**Task objective:** Give back exactly the lines of the data below, starting with the line that has "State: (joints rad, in" and going on through the line that has "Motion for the".

**Supplied data:**
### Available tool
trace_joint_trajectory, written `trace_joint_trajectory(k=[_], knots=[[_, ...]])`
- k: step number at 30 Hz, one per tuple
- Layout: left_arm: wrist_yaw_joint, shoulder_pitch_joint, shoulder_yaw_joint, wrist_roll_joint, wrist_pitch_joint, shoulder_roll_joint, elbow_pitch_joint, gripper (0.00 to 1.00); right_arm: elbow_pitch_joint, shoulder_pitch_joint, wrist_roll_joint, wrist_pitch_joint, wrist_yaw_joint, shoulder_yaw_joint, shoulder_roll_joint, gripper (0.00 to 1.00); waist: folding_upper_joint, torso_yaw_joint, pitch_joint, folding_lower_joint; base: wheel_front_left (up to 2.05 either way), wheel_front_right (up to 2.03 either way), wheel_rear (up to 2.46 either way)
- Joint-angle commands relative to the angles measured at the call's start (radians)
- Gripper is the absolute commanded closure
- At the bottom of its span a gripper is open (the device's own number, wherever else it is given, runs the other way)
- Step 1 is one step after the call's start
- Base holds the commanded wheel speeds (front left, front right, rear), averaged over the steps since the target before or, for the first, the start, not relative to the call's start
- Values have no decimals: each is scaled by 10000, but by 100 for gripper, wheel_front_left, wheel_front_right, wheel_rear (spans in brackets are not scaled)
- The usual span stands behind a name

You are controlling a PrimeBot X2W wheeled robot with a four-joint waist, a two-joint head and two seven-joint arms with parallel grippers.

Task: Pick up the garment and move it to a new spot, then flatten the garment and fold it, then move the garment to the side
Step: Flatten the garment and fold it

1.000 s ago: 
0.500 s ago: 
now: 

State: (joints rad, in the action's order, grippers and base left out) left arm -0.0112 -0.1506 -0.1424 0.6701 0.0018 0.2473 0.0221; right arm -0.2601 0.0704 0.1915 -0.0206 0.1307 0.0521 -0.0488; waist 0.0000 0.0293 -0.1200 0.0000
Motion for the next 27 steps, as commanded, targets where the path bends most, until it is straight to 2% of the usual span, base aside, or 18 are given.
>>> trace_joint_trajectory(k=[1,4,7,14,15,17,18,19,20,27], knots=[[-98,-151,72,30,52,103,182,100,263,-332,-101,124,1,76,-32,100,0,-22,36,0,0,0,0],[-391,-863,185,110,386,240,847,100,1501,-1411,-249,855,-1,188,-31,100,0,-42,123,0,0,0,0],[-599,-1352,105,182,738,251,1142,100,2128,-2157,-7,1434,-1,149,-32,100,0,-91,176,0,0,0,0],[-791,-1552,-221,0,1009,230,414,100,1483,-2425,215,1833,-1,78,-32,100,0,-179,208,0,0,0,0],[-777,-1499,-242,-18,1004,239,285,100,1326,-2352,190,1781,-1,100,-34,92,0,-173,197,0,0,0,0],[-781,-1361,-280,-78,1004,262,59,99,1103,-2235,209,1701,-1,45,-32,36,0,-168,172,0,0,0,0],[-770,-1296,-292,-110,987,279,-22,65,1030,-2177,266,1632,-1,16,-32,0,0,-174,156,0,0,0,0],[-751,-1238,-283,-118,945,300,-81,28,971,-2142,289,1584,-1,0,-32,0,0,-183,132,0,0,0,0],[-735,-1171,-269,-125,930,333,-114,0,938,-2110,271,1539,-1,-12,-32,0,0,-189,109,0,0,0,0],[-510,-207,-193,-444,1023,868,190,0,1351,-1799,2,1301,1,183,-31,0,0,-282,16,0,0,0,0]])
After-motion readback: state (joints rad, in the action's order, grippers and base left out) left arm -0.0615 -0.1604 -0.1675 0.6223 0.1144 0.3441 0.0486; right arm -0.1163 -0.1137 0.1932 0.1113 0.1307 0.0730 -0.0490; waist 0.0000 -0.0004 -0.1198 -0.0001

**Worked solution:**
State: (joints rad, in the action's order, grippers and base left out) left arm -0.0112 -0.1506 -0.1424 0.6701 0.0018 0.2473 0.0221; right arm -0.2601 0.0704 0.1915 -0.0206 0.1307 0.0521 -0.0488; waist 0.0000 0.0293 -0.1200 0.0000
Motion for the next 27 steps, as commanded, targets where the path bends most, until it is straight to 2% of the usual span, base aside, or 18 are given.

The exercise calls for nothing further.